The Victorian government has shown signs of meeting at least one of the demands of the solar industry, as calls for urgent changes to the state’s rooftop PV rebate intensify.
With plans brewing for a second “bigger” public protest against the Solar Homes scheme on Thursday, reports emerged on Tuesday that Victorian Premier Daniel Andrews had hinted at a possible amendment to its design.
Industry opposition to the policy – which offers a $2,225 discount on rooftop solar panels for households earning less than $180,000 a year – has reached fever pitch, after the second month’s allocation of 3,333 rebates was completely exhausted in under two hours.
Solar installers and retailers say the stop-start effect of the capped monthly offer is killing business in the state – a claim that is now being reflected in the latest installation data from the Clean Energy Regulator.
A second public rally is being staged by the Smart Energy Council on Thursday – this time targeting the Premier’s office – to again call for urgent changes to the design of the rebate.
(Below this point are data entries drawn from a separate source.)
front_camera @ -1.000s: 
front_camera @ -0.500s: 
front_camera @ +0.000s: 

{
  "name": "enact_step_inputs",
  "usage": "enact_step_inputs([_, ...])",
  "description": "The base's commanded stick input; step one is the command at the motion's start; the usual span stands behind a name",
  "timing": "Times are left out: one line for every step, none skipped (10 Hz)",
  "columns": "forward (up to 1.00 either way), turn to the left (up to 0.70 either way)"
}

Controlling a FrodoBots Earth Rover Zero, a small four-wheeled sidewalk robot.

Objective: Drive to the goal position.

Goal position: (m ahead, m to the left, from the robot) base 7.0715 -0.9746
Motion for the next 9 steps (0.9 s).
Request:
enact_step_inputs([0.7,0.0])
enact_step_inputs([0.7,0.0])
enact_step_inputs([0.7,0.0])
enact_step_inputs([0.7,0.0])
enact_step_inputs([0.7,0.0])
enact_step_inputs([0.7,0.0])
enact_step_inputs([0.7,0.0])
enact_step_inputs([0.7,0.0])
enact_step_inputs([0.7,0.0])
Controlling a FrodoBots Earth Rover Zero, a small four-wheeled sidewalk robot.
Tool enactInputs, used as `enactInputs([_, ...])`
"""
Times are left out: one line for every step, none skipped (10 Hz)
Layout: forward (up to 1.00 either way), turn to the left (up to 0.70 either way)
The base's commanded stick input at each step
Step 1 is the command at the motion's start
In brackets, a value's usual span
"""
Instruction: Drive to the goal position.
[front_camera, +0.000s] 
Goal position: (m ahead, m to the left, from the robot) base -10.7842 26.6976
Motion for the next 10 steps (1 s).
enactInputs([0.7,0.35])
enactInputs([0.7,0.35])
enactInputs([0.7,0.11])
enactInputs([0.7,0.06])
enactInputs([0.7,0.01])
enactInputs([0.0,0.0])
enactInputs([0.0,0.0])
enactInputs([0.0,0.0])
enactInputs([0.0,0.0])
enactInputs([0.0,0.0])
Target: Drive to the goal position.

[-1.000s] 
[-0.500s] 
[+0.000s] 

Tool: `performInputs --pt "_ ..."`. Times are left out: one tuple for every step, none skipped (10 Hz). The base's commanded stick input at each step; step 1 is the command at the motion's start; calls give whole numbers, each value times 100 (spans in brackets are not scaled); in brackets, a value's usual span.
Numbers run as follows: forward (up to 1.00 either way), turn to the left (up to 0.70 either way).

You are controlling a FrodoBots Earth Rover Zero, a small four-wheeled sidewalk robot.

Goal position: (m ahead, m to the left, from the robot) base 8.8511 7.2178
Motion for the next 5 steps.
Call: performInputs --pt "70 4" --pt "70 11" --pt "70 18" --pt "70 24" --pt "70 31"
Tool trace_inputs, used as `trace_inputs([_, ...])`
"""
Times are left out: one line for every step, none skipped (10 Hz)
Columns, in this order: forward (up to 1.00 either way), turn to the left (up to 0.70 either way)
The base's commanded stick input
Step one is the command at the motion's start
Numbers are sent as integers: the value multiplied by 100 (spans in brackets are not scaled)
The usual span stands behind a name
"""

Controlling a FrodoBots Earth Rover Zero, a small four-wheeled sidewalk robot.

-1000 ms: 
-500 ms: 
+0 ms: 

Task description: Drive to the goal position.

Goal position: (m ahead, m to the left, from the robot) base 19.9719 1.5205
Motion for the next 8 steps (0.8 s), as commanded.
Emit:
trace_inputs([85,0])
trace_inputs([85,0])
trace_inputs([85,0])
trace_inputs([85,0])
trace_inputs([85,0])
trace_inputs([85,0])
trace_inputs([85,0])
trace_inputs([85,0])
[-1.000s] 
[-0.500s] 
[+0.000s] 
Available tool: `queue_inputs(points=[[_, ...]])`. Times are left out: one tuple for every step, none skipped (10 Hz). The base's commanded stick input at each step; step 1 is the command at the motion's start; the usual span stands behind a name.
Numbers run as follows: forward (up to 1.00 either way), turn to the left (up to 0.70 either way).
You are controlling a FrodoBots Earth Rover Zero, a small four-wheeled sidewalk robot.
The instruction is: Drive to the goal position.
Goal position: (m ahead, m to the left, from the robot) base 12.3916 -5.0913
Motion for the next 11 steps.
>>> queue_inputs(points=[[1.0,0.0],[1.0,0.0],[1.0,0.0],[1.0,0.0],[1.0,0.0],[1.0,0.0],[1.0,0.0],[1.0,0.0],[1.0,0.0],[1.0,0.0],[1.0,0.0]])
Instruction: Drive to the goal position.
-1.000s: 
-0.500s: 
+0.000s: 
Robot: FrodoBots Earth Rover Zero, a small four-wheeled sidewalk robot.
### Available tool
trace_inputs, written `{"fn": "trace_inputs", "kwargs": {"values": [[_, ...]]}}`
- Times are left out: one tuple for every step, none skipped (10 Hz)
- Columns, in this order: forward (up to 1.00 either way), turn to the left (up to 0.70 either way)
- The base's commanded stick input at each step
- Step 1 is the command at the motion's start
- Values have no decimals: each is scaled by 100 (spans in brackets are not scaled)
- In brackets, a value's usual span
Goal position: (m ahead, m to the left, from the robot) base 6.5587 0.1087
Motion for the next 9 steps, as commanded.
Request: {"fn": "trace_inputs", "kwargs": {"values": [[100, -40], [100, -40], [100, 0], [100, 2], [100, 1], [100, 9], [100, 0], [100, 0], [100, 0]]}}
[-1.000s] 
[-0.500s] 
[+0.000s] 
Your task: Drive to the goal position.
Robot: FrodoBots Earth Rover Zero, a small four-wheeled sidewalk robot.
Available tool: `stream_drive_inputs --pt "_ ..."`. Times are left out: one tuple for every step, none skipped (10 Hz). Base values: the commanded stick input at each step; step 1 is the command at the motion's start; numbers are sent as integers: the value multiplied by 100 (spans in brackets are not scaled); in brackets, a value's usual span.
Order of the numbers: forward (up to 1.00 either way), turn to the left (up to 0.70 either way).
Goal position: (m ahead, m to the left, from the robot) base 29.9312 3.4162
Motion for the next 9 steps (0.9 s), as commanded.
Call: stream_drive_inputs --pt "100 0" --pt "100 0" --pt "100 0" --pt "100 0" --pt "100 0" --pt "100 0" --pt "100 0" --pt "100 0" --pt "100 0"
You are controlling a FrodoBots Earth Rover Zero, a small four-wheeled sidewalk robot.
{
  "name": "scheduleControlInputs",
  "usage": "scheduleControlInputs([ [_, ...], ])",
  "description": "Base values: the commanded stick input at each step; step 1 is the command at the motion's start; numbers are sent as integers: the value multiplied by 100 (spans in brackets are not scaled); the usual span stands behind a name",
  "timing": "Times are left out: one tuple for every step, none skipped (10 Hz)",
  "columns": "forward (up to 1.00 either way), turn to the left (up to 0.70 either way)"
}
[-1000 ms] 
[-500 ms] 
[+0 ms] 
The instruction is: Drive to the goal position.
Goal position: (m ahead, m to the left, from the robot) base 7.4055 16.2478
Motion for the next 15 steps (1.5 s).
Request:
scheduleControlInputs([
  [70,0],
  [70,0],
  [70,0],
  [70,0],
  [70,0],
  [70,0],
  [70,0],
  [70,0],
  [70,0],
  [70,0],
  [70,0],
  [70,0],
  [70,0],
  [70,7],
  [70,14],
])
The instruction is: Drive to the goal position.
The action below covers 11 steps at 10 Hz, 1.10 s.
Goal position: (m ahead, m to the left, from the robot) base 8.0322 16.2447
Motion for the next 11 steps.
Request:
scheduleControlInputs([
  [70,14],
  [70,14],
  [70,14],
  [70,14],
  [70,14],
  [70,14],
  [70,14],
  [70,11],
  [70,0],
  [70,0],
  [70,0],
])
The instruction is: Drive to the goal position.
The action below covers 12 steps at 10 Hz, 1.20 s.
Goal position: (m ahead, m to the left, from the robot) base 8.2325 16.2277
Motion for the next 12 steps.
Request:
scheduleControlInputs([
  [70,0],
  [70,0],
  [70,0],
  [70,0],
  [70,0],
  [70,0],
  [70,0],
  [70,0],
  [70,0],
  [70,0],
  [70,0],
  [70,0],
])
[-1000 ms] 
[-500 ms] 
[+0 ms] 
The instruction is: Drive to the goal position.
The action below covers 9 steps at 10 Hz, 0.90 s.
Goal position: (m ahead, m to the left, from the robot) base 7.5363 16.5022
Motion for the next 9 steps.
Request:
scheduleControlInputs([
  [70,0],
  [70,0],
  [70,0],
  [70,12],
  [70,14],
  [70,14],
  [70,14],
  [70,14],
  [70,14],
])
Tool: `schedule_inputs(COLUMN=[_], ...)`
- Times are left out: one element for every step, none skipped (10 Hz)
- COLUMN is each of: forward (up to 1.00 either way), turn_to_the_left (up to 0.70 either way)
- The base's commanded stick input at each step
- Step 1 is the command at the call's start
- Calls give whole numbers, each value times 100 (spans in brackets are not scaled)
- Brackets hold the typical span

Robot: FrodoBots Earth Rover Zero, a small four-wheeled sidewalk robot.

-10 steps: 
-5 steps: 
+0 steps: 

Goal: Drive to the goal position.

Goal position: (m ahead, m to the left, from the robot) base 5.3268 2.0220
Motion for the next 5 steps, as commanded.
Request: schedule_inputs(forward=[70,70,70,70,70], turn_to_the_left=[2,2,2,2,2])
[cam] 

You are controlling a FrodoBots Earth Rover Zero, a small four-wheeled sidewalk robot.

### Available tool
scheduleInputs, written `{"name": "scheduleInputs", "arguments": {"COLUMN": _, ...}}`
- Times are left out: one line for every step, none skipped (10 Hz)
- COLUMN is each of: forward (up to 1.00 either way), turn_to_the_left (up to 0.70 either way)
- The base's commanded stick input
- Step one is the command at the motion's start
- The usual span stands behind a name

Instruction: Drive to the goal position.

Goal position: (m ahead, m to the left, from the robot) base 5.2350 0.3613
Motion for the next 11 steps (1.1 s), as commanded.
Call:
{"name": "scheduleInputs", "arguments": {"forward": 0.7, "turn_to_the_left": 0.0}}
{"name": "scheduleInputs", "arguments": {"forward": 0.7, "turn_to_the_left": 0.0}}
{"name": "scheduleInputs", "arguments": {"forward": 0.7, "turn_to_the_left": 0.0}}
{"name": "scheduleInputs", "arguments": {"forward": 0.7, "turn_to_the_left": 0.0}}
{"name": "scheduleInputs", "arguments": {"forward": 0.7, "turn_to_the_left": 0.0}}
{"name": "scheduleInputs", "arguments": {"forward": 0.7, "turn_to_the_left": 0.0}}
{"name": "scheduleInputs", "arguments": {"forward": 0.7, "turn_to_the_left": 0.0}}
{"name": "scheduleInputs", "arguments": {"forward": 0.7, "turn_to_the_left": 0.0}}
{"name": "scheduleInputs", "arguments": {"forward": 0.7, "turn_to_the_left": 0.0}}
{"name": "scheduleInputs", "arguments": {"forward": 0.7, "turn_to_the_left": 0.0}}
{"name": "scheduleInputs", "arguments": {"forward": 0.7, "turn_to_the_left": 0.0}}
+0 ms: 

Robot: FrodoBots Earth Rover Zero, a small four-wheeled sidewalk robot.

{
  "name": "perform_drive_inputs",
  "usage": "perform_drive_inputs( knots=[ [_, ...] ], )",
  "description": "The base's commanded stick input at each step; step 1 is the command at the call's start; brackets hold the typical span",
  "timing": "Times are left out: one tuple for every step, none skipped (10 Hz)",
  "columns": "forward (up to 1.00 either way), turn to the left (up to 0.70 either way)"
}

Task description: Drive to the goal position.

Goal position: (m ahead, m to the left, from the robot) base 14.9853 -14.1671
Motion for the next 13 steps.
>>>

Demands include the removal of any red tape involved in applying for the solar rebate – in this case, an overly complex and glitchy online application process – and to at least halve the dollar amount of the rebate, and/or double the number available.
The state Labor government and the body appointed to oversee the scheme, Solar Victoria, have so far stood firm on its design, arguing that it was achieving its primary goal of helping more Victorian households afford to install solar.
But with another public protest in the works, and more and more stories emerging of solar businesses doing it tough, Andrews appears to be considering making concessions.
“I am happy to look at expanding the number of installations each month but I will only do that if I can be completely confident that high quality can be observed,” the AAP reported on Tuesday.
“There’s a delicate balance to be struck here.”
What, exactly, Andrews means by this – and just how seriously he is considering making this change – are unclear, and One Step has contacted both the state energy minister Lily D’Ambrosio and Solar Victoria for further comments.
It should be noted, however, that the Premier’s office was responsible for the design of the system, developed ahead of last year’s state election.
In the meantime, the SEC looks set to proceed with the planned Thursday protest, to “demand change” to the system, so retailers wouldn’t go broke and be forced to fire more workers.
“We need action within days, not weeks or months,” said SEC chief John Grimes in a statement.
“I just don’t know how much longer the solar industry can hang in there.
“The allocation for August was exhausted in around 90 minutes. Now, installers are sweating on the Premier doing the right thing, and increasing the allocation.
“Solar installation businesses should be going back to work. Instead, they’re being offered support through services like Lifeline and Beyond Blue to ensure they are able to deal with the stress of the uncertainty with the current solar rebate scheme.
“Our message to the Premier is simple, just fix it.”